### Task requirements
Give back the listing underneath, unchanged and complete.
###
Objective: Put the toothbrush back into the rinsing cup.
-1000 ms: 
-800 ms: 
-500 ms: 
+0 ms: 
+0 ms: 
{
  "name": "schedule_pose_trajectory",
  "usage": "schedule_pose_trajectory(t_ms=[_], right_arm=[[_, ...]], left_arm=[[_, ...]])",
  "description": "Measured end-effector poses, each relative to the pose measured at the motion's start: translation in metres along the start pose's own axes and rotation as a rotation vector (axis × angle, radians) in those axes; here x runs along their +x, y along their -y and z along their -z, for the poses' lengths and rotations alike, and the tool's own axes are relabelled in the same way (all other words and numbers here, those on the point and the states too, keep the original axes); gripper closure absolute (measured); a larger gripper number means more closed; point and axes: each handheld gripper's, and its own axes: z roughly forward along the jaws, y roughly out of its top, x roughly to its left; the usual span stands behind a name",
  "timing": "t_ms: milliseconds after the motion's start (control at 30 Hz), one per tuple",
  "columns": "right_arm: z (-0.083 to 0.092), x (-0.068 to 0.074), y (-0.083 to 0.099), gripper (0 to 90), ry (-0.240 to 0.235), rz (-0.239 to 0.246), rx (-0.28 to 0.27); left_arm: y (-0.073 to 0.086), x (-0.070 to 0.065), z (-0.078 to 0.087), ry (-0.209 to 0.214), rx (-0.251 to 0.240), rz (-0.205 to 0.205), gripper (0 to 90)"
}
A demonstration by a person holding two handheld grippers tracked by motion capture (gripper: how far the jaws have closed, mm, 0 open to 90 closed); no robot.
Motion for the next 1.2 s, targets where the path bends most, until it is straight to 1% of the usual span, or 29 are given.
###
### Solved exercise
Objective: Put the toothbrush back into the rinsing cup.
-1000 ms: 
-800 ms: 
-500 ms: 
+0 ms: 
+0 ms: 
{
  "name": "schedule_pose_trajectory",
  "usage": "schedule_pose_trajectory(t_ms=[_], right_arm=[[_, ...]], left_arm=[[_, ...]])",
  "description": "Measured end-effector poses, each relative to the pose measured at the motion's start: translation in metres along the start pose's own axes and rotation as a rotation vector (axis × angle, radians) in those axes; here x runs along their +x, y along their -y and z along their -z, for the poses' lengths and rotations alike, and the tool's own axes are relabelled in the same way (all other words and numbers here, those on the point and the states too, keep the original axes); gripper closure absolute (measured); a larger gripper number means more closed; point and axes: each handheld gripper's, and its own axes: z roughly forward along the jaws, y roughly out of its top, x roughly to its left; the usual span stands behind a name",
  "timing": "t_ms: milliseconds after the motion's start (control at 30 Hz), one per tuple",
  "columns": "right_arm: z (-0.083 to 0.092), x (-0.068 to 0.074), y (-0.083 to 0.099), gripper (0 to 90), ry (-0.240 to 0.235), rz (-0.239 to 0.246), rx (-0.28 to 0.27); left_arm: y (-0.073 to 0.086), x (-0.070 to 0.065), z (-0.078 to 0.087), ry (-0.209 to 0.214), rx (-0.251 to 0.240), rz (-0.205 to 0.205), gripper (0 to 90)"
}
A demonstration by a person holding two handheld grippers tracked by motion capture (gripper: how far the jaws have closed, mm, 0 open to 90 closed); no robot.
Motion for the next 1.2 s, targets where the path bends most, until it is straight to 1% of the usual span, or 29 are given.

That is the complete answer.